= Task to carry out =
Scan the data below for lines holding the word "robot", and copy each line found.

= Supplied data =
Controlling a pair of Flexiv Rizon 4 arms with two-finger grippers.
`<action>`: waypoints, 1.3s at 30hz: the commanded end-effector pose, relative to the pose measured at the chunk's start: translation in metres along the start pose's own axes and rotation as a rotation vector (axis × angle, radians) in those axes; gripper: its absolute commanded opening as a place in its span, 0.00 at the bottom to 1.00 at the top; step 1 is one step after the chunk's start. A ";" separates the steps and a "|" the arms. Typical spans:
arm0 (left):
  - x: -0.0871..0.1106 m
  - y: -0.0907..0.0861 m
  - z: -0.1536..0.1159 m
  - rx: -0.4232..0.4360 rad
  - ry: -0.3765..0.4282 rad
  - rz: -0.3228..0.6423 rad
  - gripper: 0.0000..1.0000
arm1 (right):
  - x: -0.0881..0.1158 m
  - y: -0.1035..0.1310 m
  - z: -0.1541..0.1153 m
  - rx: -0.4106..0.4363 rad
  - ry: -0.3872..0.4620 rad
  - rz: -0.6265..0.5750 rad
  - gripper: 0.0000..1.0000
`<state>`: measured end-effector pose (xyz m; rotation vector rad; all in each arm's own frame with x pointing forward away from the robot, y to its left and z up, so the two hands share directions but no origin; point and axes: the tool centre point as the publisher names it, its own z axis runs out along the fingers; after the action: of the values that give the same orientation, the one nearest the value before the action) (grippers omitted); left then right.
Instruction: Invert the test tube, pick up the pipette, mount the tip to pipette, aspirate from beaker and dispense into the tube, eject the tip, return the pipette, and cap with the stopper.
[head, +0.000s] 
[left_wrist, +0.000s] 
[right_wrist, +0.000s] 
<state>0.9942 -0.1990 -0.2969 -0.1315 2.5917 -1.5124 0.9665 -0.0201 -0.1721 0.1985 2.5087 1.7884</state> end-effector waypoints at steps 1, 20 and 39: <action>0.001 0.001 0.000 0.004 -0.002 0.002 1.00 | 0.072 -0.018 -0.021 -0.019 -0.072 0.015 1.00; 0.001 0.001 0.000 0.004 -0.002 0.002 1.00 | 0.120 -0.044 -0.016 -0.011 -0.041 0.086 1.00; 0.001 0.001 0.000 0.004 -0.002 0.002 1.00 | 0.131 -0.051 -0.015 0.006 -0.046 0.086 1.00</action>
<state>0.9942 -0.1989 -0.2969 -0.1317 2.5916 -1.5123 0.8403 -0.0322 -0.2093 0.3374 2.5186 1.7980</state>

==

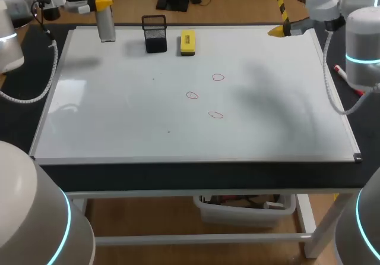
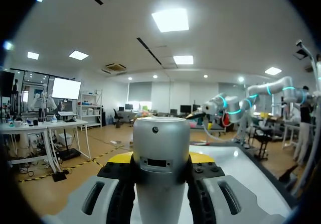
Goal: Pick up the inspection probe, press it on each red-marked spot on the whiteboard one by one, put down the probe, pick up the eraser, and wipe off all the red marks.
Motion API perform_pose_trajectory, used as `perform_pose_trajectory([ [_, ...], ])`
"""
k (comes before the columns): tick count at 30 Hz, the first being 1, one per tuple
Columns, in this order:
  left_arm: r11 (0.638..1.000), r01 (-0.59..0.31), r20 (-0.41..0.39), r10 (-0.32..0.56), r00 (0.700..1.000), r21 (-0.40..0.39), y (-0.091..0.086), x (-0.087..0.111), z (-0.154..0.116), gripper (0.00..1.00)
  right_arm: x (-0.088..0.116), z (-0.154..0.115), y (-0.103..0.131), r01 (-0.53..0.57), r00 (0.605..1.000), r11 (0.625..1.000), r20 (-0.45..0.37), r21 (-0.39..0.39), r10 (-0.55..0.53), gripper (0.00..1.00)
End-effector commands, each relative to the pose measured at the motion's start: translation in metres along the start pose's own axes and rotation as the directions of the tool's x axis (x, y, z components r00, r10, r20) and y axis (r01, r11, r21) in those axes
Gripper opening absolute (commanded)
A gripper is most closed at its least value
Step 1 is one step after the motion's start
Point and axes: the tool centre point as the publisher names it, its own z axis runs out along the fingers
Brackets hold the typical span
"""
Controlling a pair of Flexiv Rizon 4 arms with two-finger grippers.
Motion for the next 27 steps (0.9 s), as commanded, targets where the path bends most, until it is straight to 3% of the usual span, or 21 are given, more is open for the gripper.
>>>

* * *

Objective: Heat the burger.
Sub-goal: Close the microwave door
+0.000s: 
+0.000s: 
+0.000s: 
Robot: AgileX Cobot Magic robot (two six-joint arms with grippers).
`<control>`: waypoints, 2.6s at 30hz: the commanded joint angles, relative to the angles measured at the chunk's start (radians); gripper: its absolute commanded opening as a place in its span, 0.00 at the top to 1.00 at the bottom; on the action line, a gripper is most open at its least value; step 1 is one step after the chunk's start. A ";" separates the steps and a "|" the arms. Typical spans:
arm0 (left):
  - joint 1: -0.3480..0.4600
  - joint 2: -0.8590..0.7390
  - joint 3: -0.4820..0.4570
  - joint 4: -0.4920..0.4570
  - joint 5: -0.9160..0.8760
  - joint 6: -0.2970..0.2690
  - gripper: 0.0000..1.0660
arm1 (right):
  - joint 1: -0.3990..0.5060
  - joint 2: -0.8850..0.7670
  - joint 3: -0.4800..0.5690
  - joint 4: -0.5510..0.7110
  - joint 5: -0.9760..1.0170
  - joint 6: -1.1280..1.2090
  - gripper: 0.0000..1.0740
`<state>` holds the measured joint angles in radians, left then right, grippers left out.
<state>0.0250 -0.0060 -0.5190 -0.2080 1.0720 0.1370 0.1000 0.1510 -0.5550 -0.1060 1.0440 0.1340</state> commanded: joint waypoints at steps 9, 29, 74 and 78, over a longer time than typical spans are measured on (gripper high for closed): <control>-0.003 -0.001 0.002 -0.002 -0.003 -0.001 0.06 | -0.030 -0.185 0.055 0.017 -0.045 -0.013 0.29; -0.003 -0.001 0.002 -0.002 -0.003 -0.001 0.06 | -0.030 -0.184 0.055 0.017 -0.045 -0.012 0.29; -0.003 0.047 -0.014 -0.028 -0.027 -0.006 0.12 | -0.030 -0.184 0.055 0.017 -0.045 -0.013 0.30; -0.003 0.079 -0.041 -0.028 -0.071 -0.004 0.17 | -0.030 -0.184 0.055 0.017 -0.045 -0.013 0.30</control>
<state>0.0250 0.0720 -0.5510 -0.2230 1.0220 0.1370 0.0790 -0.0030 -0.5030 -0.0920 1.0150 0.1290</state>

= The answer =
`<state>`: measured end-effector pose (xyz m; rotation vector rad; all in each arm's own frame with x pointing forward away from the robot, y to its left and z up, so the two hands share directions but no origin; point and axes: the tool centre point as the publisher names it, its own z axis runs out along the fingers; after the action: of the values that give the same orientation, the one nearest the value before the action) (grippers omitted); left then right.
Robot: AgileX Cobot Magic robot (two six-joint arms with grippers).

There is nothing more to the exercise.